New way to monitor and prevent nerve cell deterioration after TBI
Violent blows or jolts to the head can cause traumatic brain injury (TBI), and there are currently about five million people in the U.S. living with some form of chronic impairment after suffering a TBI. Even in a mild form, TBI can lead to lifelong nerve cell deterioration associated with a wide array of neuropsychiatric conditions. Tragically, there are no medicines to protect nerve cells after injury. Behind aging and genetics, TBI is the third leading cause of Alzheimer’s disease (AD), yet the link between these two conditions is not understood.
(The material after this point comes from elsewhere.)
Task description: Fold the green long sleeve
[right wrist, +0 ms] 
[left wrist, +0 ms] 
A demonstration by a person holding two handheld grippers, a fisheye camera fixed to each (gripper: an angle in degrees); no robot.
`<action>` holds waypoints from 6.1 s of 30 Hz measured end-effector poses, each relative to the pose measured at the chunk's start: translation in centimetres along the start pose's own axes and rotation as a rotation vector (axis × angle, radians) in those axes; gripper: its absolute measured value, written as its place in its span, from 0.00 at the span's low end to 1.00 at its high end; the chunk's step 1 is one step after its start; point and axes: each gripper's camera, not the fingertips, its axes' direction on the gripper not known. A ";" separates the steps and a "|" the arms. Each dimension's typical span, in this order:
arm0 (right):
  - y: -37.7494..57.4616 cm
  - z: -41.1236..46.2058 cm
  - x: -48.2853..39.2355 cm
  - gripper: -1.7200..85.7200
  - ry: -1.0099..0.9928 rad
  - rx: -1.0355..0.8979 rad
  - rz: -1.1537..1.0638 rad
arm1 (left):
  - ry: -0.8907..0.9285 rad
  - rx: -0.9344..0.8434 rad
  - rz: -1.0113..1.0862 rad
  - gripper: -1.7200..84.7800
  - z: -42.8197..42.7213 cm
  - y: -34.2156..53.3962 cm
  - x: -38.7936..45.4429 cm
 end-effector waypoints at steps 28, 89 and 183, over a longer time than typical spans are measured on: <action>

In a new study, published online today in Cell, researchers have discovered a new way to prevent brain nerve cells from deteriorating after injury, which also revealed a potential mechanistic link between TBI and AD. Their discovery also yielded a new blood biomarker of nerve cell degeneration after injury, which is significant because there is an urgent need for mechanism-based blood biomarkers that can diagnose TBI and stage its severity.
Prior to this study, it had been previously reported that a small protein in nerve cells, called tau, was modified by a chemical process called acetylation in the post-mortem brains of AD patients. But how this modification came about, as well as its role in the disease process, was not understood.
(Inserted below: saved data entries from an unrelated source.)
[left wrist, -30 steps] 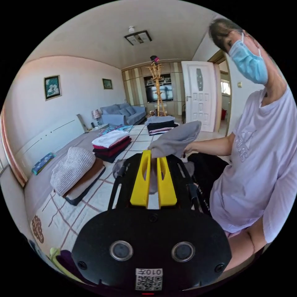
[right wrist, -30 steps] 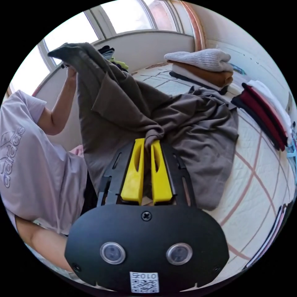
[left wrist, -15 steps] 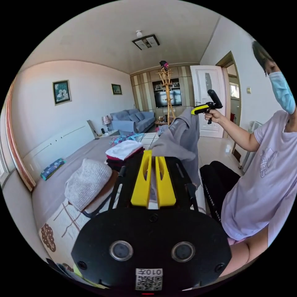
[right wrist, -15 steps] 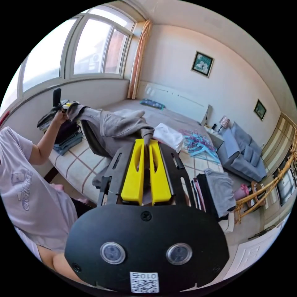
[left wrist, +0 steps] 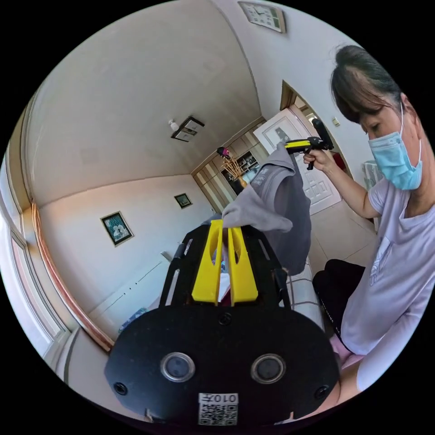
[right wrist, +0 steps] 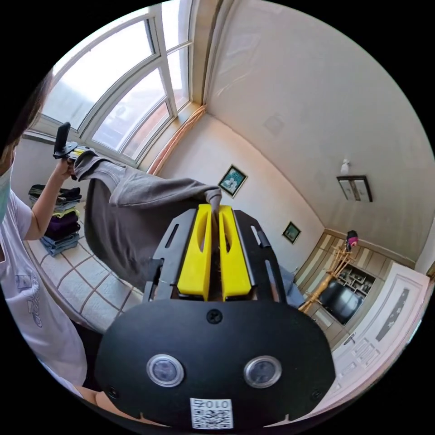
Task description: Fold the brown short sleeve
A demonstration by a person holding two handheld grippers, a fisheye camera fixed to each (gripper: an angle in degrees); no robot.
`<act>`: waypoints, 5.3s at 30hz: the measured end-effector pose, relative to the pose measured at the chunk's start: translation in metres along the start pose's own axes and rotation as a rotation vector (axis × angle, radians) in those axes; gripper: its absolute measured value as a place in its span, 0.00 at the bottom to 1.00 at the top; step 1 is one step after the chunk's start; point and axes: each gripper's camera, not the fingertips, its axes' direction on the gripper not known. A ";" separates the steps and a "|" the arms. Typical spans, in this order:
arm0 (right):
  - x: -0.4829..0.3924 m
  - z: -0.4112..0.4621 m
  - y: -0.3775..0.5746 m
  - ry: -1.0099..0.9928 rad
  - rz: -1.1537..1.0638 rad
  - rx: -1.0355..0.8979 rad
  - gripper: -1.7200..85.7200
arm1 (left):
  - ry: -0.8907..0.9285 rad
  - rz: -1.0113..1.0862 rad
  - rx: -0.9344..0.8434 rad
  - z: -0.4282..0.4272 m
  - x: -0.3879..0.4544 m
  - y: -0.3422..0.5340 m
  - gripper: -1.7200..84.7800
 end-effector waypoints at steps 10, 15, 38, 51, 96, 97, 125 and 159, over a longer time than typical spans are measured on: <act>-0.021 -0.104 -0.032 0.099 -0.086 0.129 0.07 | 0.100 0.028 0.046 -0.040 -0.025 -0.078 0.02; -0.027 -0.069 -0.028 0.082 -0.101 0.069 0.07 | 0.187 -0.062 -0.028 0.017 -0.062 -0.059 0.02; 0.051 0.190 0.007 -0.048 0.108 -0.051 0.07 | -0.021 0.081 -0.044 0.206 -0.134 0.069 0.02; -0.112 0.403 0.306 -0.651 0.222 -0.759 0.05 | 0.317 -0.049 -0.870 0.289 0.100 0.492 0.01; -0.046 0.344 0.226 -0.213 0.332 -0.698 0.08 | -0.107 -0.700 -0.914 0.305 -0.214 0.681 0.10; -0.045 0.346 0.224 -0.222 0.335 -0.694 0.07 | -0.104 -0.720 -0.944 0.310 -0.221 0.694 0.09; 0.118 0.465 0.307 -0.366 0.727 -0.916 0.16 | -0.529 -0.872 -1.109 0.021 -0.339 0.824 0.06; 0.264 0.556 0.245 -0.541 0.598 -1.133 0.07 | 0.765 0.155 -0.722 0.224 0.261 0.567 0.05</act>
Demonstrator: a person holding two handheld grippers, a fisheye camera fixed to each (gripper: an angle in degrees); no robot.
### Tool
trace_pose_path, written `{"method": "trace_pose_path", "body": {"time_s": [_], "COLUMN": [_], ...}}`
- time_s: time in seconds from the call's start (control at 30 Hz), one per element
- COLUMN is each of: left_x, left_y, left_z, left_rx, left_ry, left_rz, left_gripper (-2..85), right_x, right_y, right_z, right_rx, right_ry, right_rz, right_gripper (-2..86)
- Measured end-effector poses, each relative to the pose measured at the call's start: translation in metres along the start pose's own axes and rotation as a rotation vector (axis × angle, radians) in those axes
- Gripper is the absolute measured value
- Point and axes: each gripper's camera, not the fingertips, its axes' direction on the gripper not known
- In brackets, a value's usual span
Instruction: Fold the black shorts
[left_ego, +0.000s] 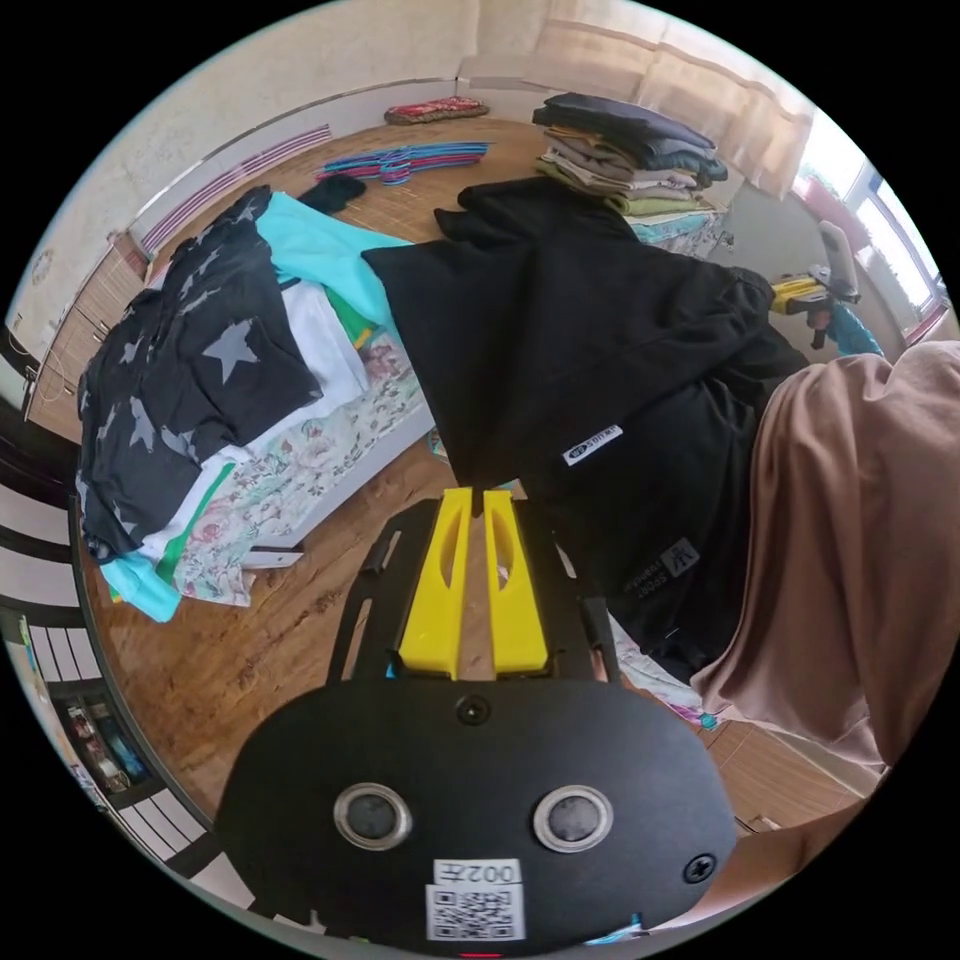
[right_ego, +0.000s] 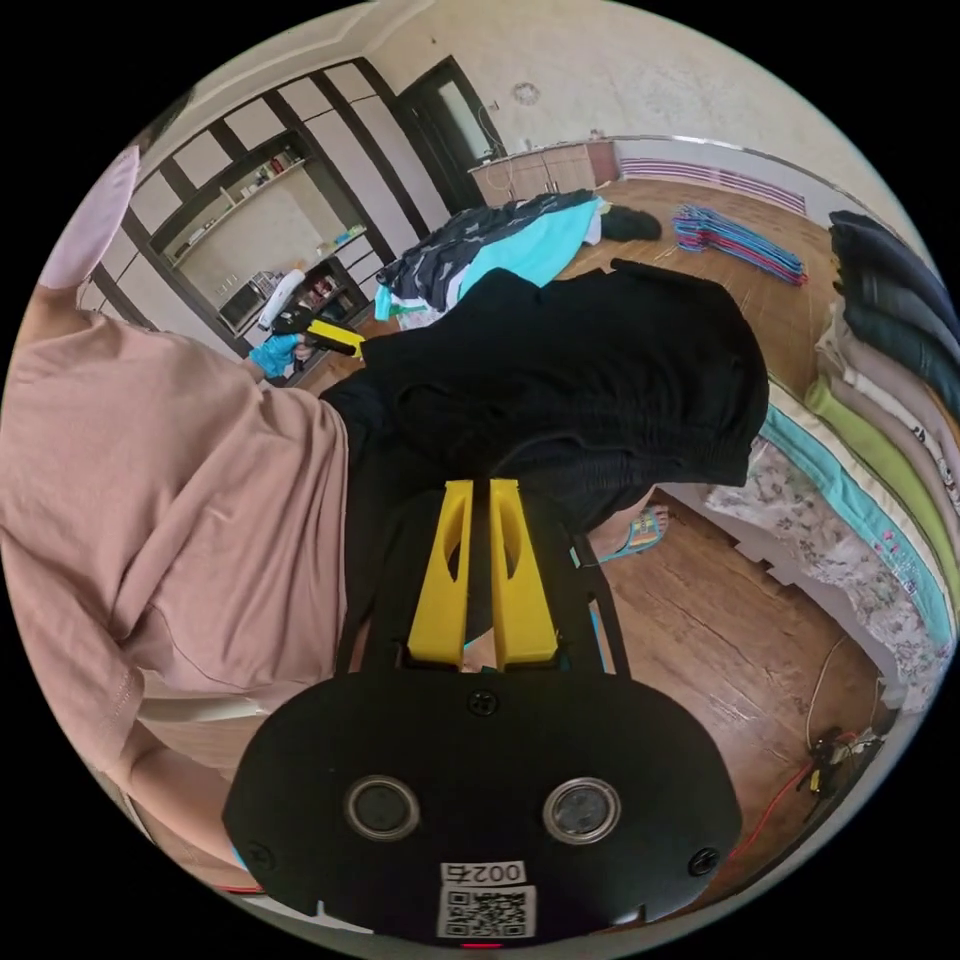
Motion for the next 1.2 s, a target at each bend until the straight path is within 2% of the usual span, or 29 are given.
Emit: {"method": "trace_pose_path", "body": {"time_s": [0.23,0.47,0.63,0.8,1.1,1.2], "left_x": [-0.032,-0.045,-0.035,-0.029,-0.018,-0.021], "left_y": [-0.016,-0.102,-0.203,-0.282,-0.378,-0.397], "left_z": [-0.031,-0.031,-0.004,0.028,0.085,0.099], "left_rx": [-0.033,0.075,0.159,0.211,0.16,0.15], "left_ry": [-0.055,-0.077,-0.04,-0.009,-0.101,-0.081], "left_rz": [-0.049,-0.064,-0.013,-0.048,-0.083,-0.104], "left_gripper": [0.9,1.1,1.7,1.9,4.0,4.1], "right_x": [0.026,0.074,0.089,0.104,0.123,0.13], "right_y": [-0.017,-0.066,-0.144,-0.246,-0.381,-0.409], "right_z": [-0.033,-0.025,0.006,0.041,0.135,0.16], "right_rx": [0.039,0.281,0.254,0.258,0.081,0.034], "right_ry": [0.151,0.329,0.407,0.44,0.412,0.417], "right_rz": [0.079,0.223,0.134,0.017,-0.155,-0.182], "right_gripper": [4.8,5.0,7.5,10.0,11.9,11.9]}}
“Normally, tau functions in nerve cells to maintain the appropriate structure of the axon, which is the nerve cell extension required for nerve cells to communicate with one another,” said Andrew A. Pieper, MD, PhD, senior author on the study, Harrington Discovery Institute (HDI) Investigator and Director of the HDI Neurotherapeutics Center at University Hospitals (UH), Morley-Mather Chair in Neuropsychiatry at UH, Director of the Translational Therapeutics Core of the Cleveland Alzheimer’s Disease Research Center, and VA Geriatric Research, Educational and Clinical Care (GRECC) Investigator. “Given the relationship between AD and TBI, we wondered whether elevated acetylated-tau (ac-tau) might also occur in TBI, and if so, then whether this could provide an experimental platform to study its potential role in nerve cell deterioration.”
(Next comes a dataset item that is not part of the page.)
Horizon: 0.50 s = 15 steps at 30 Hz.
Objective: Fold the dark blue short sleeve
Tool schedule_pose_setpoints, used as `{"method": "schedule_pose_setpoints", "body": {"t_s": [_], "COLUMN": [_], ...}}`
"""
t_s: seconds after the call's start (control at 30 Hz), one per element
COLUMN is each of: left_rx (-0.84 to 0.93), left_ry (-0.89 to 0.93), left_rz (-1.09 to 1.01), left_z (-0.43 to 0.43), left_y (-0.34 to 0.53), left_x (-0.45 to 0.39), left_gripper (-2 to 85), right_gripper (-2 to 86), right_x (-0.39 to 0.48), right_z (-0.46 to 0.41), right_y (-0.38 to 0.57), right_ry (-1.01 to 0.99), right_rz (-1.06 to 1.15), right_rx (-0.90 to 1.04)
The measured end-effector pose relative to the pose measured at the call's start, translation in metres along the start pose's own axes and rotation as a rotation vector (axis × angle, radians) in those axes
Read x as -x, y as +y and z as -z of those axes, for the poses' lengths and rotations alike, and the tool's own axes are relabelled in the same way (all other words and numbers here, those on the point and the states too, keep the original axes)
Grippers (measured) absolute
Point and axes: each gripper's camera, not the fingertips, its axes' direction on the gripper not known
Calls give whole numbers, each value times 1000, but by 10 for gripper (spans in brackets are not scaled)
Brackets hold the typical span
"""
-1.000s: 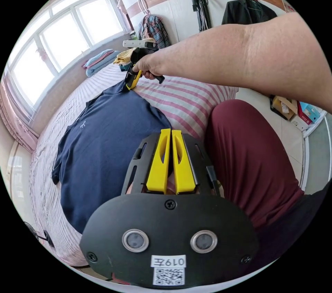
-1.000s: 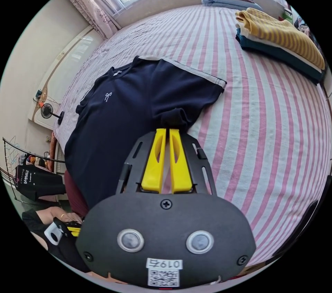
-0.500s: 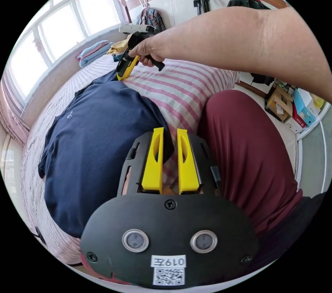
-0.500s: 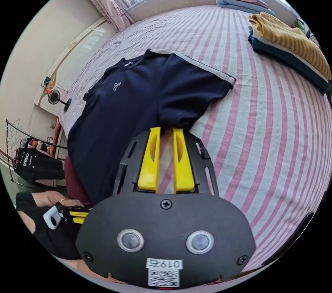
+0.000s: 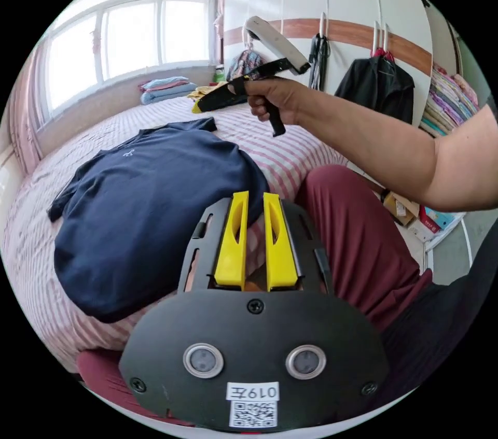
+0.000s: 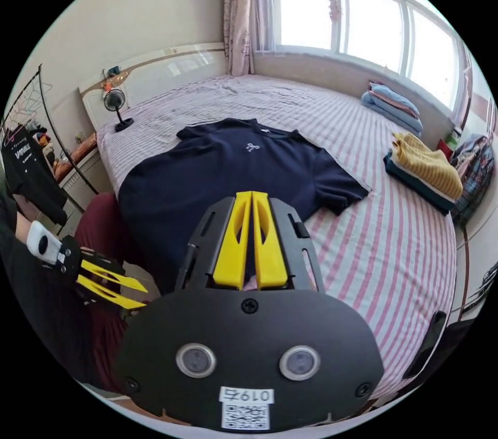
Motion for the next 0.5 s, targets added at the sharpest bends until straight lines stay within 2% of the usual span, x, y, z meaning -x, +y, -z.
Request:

Dr. Pieper’s lab discovered that ac-tau increased rapidly in multiple forms of TBI in mice and rats, and persisted chronically when nerve cell degeneration was untreated. They also showed that the increased ac-tau in human AD brain was further exacerbated when the AD patient also had a prior history of TBI.
“Our research showed that after ac-tau rises, a specific structure at the junction of the nerve cell body and its axon, called the axon initial segment, breaks down,” explained Min-Kyoo Shin, PhD, co-first author of the study. “As a result, tau is no longer appropriately sequestered in axons. This leads to axonal degeneration, followed by neurologic impairment.”
The team tested therapeutic interventions after TBI at each of the three nodal points in the new signaling pathway that they identified as leading to increased nerve cell ac-tau after injury. Using known medicines or experimental drugs, they saw that all three points provided effective therapeutic opportunity.